Handedness in Drosophila locomotor behavior. Sean M. Buchanan, Benjamin L. de Bivort. The Rowland Institute at Harvard, Cambridge, MA.

   Genetically identical individuals can display variability in their gene expression, morphology and behaviors, but the biological significance of this variation has only recently begun to be appreciated. We have investigated whether Drosophila melanogaster display individual variation in locomotor behaviors. We find that, during walking, individual flies exhibit bias in left-right turning, with some flies being strongly left-handed or right-handed. The distribution of turning scores is much broader than would be expected by chance and an individual flys handedness is persistent over its lifetime. Furthermore, this idiosyncratic bias is non-heritable and cannot be explained by gross morphological variation.
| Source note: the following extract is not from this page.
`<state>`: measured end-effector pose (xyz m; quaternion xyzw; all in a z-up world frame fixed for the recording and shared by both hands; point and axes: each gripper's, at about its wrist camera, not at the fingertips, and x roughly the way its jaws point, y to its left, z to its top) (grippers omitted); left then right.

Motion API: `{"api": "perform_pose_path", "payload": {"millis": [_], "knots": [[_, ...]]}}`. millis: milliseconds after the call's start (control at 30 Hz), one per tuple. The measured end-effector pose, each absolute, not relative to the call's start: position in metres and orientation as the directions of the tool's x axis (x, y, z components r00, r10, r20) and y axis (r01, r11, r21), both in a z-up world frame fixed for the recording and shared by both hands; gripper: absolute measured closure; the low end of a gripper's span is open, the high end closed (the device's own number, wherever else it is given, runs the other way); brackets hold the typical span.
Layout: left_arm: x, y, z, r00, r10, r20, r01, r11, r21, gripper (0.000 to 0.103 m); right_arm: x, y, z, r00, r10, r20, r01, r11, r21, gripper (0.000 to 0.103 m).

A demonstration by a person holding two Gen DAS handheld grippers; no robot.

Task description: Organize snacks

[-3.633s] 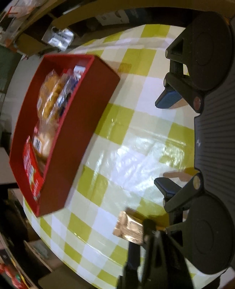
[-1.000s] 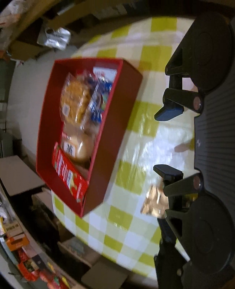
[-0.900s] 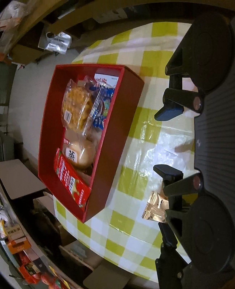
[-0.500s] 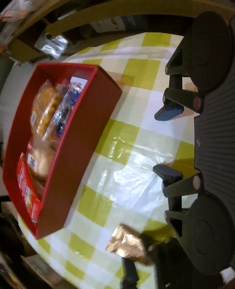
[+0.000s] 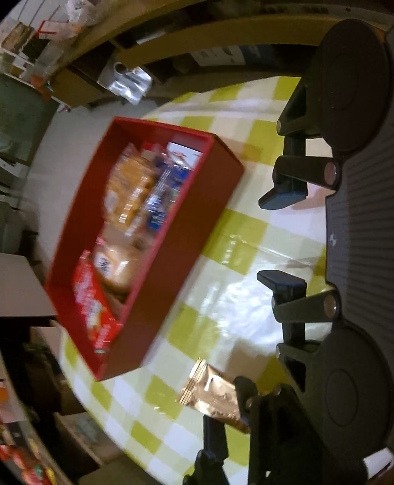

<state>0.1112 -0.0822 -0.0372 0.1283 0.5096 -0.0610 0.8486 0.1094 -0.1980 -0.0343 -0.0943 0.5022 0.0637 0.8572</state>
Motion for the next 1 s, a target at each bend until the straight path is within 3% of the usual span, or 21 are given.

Surprisingly, we find that locomotor handedness is influenced by vision; when walking in darkness, flies exhibit a narrower distribution of turning biases. This suggests that individual handedness may be under neural control and we have examined the roles that neural circuits within the central complex play in left-right turning. The ring neurons of the ellipsoid body have been implicated in the integration of sensory inputs and locomotion. We find that silencing these neurons reduces variation in handedness, similar to the effect of eliminating visual stimuli during walking. We are currently investigating whether handedness is caused by individual asymmetry in these integration neurons.